:: TASK TO COMPLETE ::
Whenever a line in this data holds the word "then", report that line in full.

* * * * *

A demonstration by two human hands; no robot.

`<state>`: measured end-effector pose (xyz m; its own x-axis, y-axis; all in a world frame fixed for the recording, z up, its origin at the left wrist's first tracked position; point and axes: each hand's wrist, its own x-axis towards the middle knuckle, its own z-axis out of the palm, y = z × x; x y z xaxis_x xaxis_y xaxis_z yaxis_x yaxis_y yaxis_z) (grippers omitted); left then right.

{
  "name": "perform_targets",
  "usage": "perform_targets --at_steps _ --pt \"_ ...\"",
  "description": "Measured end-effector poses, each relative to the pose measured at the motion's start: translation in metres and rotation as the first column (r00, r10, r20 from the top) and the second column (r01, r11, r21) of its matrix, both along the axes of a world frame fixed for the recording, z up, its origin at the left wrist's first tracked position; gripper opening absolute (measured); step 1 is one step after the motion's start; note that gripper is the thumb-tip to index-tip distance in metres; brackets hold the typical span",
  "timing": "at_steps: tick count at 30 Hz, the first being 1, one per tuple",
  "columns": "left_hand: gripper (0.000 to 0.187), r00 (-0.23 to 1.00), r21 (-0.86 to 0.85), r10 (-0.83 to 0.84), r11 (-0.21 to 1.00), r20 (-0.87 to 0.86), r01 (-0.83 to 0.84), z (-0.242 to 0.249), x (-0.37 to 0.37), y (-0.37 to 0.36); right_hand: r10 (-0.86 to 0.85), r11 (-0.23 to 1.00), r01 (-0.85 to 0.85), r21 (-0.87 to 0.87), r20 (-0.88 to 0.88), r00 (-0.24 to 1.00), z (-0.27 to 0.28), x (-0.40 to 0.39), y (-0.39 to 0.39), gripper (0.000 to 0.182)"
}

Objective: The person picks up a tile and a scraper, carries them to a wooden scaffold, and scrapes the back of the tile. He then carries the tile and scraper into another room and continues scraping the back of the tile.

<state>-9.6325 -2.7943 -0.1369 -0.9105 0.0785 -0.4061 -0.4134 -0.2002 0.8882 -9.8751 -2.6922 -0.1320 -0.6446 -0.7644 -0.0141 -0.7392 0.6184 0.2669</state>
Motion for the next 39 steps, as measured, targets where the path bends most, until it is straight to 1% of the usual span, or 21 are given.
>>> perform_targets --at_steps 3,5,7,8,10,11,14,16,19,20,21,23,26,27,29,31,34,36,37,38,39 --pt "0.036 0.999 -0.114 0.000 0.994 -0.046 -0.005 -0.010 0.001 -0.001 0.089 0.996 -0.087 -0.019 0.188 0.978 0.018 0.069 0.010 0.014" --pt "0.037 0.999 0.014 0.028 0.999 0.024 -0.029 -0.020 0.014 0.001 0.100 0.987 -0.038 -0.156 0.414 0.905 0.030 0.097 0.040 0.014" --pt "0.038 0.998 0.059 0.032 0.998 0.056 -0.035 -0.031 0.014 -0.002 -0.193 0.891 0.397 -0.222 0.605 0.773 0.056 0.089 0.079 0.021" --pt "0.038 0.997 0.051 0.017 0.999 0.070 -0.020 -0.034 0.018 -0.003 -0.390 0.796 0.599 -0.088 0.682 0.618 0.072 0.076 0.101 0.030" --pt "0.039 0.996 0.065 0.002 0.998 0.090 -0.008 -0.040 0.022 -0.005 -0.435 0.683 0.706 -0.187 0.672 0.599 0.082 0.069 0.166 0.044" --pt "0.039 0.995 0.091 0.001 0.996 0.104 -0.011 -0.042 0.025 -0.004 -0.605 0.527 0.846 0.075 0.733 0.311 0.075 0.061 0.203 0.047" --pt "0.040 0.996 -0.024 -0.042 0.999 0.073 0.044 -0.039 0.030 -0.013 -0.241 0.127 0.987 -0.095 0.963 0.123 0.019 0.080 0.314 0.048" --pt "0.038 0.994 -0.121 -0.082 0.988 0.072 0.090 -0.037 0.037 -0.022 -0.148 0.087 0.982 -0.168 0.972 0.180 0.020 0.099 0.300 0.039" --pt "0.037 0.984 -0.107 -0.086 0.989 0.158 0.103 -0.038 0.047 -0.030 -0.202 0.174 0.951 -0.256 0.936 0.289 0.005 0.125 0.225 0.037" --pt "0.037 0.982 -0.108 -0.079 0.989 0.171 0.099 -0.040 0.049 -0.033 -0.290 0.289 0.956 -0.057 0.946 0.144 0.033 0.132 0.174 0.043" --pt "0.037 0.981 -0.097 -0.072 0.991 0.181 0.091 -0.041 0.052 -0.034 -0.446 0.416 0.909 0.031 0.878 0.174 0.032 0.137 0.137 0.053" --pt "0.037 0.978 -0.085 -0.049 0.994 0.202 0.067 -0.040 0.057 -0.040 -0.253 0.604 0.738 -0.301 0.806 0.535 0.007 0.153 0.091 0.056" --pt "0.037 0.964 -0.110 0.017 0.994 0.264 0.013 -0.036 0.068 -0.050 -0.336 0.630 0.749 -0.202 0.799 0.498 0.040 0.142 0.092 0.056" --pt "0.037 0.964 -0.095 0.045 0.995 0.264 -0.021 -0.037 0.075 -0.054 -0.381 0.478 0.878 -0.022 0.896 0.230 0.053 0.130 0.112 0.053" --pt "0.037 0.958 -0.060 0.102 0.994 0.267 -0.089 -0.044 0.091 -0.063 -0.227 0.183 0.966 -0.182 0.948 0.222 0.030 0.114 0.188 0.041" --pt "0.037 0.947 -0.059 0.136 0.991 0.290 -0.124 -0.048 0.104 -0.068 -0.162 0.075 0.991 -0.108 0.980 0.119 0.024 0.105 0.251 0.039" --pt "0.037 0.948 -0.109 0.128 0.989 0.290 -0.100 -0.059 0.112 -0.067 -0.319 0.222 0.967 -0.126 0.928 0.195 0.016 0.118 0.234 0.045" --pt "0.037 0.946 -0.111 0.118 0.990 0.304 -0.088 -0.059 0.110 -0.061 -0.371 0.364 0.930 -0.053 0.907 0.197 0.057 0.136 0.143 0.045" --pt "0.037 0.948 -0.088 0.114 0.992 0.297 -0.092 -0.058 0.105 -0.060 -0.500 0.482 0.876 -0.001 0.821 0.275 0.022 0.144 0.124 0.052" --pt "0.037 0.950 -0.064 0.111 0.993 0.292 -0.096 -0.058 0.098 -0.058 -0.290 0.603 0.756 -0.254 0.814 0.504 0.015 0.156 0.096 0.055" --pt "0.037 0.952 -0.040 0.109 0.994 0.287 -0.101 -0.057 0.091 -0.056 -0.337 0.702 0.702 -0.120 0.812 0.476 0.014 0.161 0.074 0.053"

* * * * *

:: RESULT ::
`<state>`: measured end-effector pose (xyz m; its own x-axis, y-axis; all in a world frame fixed for the recording, z up, its origin at the left wrist's first tracked position; point and axes: each hand's wrist, its own x-axis towards the middle knuckle, its own z-axis out of the palm, y = z × x; x y z xaxis_x xaxis_y xaxis_z yaxis_x yaxis_y yaxis_z) (grippers omitted); left then right.
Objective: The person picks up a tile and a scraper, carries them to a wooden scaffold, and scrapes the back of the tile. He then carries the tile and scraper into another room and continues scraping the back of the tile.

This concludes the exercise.